Show each line from the records below in which the word "appreciated" occurs.

--- Data for analysis Enclosed Below ---

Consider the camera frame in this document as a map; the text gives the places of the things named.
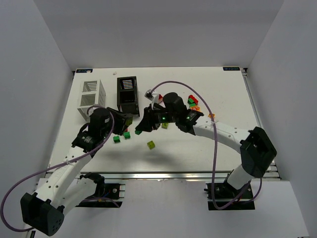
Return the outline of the lime green small brick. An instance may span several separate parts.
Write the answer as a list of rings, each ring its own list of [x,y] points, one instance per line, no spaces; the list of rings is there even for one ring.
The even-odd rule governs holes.
[[[161,125],[161,127],[164,128],[164,129],[168,129],[168,126],[169,126],[169,123],[163,123]]]

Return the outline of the green and yellow brick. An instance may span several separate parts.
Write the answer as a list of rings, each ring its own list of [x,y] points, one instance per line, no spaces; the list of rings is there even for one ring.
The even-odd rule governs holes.
[[[133,119],[130,118],[130,119],[127,119],[127,120],[126,120],[125,125],[126,125],[126,126],[130,126],[132,123],[133,123]]]

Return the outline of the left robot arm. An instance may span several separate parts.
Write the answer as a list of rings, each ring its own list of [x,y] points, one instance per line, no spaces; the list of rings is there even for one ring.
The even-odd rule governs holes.
[[[20,200],[23,221],[49,237],[60,229],[71,209],[104,192],[105,179],[97,173],[88,173],[76,186],[70,185],[110,136],[122,135],[133,121],[132,114],[109,107],[92,107],[90,111],[89,122],[79,129],[64,162],[54,167],[42,186]]]

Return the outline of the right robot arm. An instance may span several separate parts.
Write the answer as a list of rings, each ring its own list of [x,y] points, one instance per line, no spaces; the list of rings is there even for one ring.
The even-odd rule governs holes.
[[[159,94],[147,91],[145,97],[151,104],[144,108],[137,131],[152,132],[163,123],[174,123],[184,133],[212,139],[240,154],[241,164],[228,174],[223,184],[215,186],[216,198],[238,198],[245,184],[264,176],[277,155],[267,133],[260,127],[244,130],[214,122],[203,113],[188,109],[175,92],[162,97],[163,106],[159,104]]]

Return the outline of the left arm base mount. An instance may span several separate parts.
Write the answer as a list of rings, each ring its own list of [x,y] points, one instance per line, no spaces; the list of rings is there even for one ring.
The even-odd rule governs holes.
[[[120,208],[125,197],[126,184],[121,181],[107,180],[100,174],[80,175],[80,179],[90,179],[96,185],[95,192],[80,202],[77,207],[84,208]]]

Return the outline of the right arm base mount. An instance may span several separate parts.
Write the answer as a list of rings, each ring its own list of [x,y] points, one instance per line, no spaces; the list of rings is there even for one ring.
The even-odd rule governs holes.
[[[215,183],[214,184],[214,196],[215,202],[218,207],[222,207],[232,199],[234,199],[240,192],[240,190],[231,190],[224,186],[223,183]],[[208,210],[209,211],[218,211],[218,209],[214,206],[211,196],[211,183],[207,183],[206,187],[204,188],[204,192],[207,196],[208,201]],[[245,192],[237,197],[234,202],[229,205],[228,207],[224,208],[227,211],[244,211],[244,210],[255,210],[254,201],[253,199],[253,191],[251,185],[248,185]]]

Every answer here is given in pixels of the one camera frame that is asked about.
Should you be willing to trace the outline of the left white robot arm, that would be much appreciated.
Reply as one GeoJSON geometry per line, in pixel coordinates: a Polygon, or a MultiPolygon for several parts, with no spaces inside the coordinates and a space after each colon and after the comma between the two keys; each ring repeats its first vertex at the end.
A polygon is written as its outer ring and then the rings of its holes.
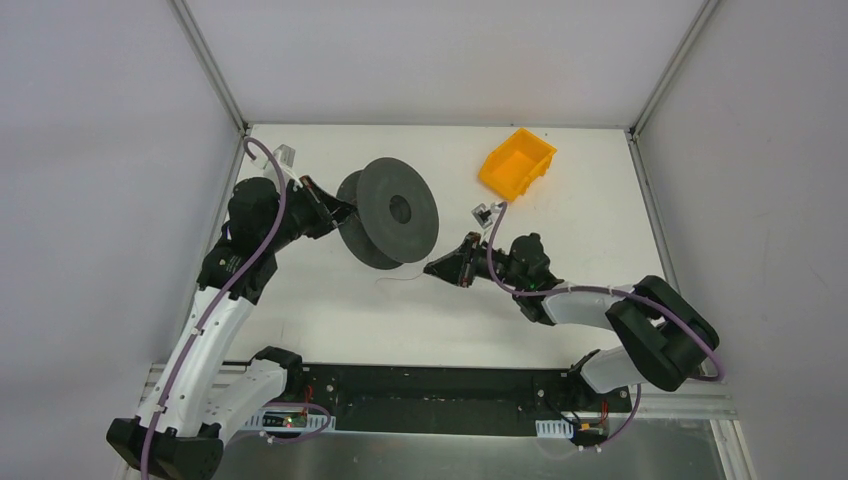
{"type": "Polygon", "coordinates": [[[300,238],[331,233],[356,208],[304,176],[284,188],[267,178],[242,180],[227,210],[162,376],[138,412],[113,420],[107,432],[108,444],[144,476],[209,479],[226,444],[262,406],[309,398],[301,356],[271,346],[257,352],[223,392],[215,394],[212,387],[236,334],[277,271],[277,252],[300,238]]]}

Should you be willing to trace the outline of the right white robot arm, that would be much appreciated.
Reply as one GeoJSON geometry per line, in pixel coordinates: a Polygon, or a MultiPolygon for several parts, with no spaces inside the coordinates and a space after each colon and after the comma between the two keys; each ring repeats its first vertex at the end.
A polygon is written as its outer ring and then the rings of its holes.
{"type": "Polygon", "coordinates": [[[607,393],[648,383],[673,392],[714,359],[716,330],[664,279],[648,275],[632,286],[574,285],[556,277],[536,233],[516,238],[508,251],[491,249],[477,232],[424,273],[461,288],[477,279],[508,293],[531,322],[582,325],[613,332],[619,346],[586,354],[568,372],[569,400],[595,408],[607,393]]]}

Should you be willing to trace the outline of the black cable spool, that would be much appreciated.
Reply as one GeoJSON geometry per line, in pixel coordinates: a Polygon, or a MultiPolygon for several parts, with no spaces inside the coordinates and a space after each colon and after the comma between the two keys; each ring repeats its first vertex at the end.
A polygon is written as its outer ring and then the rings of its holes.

--- End of Enclosed Data for analysis ---

Answer below:
Should you be willing to trace the outline of the left white robot arm, that would be much appreciated.
Should you be willing to trace the outline of the right white robot arm, that would be much appreciated.
Should you be willing to trace the outline of the black cable spool, that would be much appreciated.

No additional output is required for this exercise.